▸ **Problem to solve**: What is the number of lines in the data below that contain "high"? Answer with that number and no other words.

--- Data to examine Enclosed Below ---

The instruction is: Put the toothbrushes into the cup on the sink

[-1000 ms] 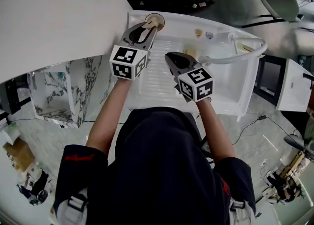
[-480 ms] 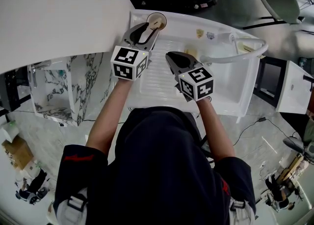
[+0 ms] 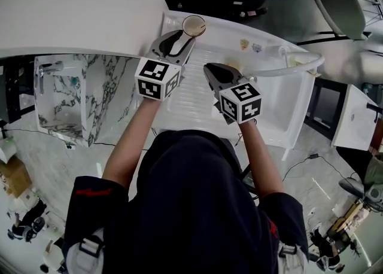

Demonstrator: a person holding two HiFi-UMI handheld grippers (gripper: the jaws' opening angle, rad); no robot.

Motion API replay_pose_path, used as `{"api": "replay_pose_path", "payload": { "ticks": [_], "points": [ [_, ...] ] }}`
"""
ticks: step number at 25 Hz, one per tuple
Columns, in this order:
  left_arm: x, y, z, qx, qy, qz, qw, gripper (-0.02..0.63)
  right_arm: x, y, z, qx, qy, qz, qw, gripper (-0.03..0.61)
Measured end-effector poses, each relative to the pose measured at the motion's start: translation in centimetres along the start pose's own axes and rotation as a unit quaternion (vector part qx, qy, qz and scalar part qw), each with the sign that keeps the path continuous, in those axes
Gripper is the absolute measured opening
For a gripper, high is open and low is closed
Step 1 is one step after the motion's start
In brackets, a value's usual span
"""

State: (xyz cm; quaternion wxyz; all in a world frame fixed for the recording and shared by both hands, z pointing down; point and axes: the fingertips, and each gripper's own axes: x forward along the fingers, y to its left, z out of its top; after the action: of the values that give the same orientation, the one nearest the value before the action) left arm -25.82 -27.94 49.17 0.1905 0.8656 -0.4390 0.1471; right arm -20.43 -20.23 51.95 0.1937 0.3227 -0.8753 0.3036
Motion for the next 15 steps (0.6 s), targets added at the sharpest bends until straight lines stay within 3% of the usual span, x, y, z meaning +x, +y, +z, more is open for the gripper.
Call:
{"api": "replay_pose_path", "payload": {
  "ticks": [9, 15],
  "points": [
    [-2.1, -0.9, 0.0, -0.004, -0.009, 0.034, 0.9994, 0.141, -0.7, 0.7, 0.3, -0.019, -0.006, 0.025, 0.999, 0.046],
    [-3.6, -2.5, -0.7, -0.014, -0.018, 0.033, 0.9992, 0.129, -1.6, 1.3, 0.5, -0.035, -0.011, 0.042, 0.998, 0.046]
  ]
}}
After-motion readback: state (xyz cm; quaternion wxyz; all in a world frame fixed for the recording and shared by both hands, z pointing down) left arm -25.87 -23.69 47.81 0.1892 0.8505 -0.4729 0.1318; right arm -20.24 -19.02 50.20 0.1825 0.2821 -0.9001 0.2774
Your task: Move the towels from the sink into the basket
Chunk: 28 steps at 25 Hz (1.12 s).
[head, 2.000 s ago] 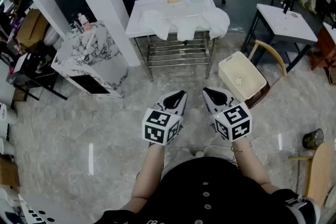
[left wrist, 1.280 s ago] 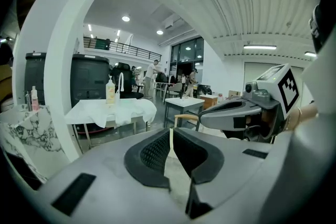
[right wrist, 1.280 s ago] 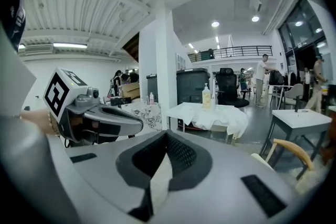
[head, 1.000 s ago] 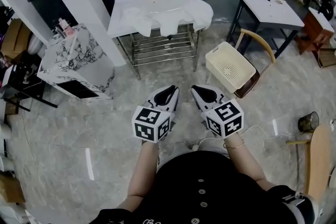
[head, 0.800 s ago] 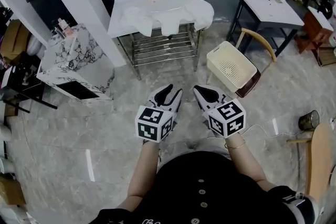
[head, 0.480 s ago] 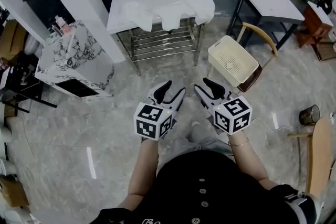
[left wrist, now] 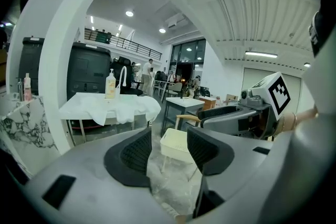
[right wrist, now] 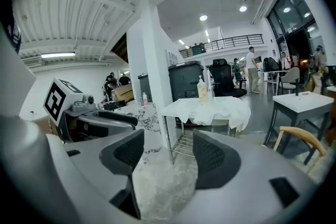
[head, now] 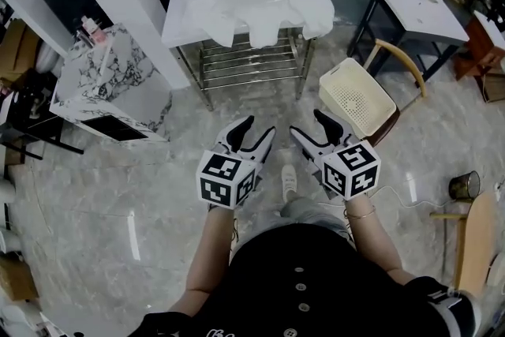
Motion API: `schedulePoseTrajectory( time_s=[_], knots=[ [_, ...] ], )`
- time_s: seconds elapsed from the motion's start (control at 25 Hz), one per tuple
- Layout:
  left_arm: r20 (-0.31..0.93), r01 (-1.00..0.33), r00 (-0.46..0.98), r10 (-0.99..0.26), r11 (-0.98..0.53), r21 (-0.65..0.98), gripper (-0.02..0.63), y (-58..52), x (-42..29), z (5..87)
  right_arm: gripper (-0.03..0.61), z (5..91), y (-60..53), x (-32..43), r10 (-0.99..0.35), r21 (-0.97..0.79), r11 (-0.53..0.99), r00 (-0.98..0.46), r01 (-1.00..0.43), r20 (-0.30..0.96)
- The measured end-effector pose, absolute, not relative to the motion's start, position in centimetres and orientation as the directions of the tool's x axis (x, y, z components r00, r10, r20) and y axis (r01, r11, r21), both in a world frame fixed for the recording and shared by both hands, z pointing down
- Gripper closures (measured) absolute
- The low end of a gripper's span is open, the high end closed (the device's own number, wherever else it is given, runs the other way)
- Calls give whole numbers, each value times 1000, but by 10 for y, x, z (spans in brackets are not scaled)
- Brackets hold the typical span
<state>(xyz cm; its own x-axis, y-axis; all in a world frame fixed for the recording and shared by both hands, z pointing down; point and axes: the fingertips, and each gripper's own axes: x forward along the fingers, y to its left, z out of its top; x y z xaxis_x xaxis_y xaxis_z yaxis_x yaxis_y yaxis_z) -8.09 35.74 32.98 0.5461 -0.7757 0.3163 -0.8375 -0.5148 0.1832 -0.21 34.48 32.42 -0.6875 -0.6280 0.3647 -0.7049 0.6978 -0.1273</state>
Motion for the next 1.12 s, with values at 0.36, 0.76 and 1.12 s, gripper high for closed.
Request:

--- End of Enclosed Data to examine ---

▸ **Response to this exercise**: 3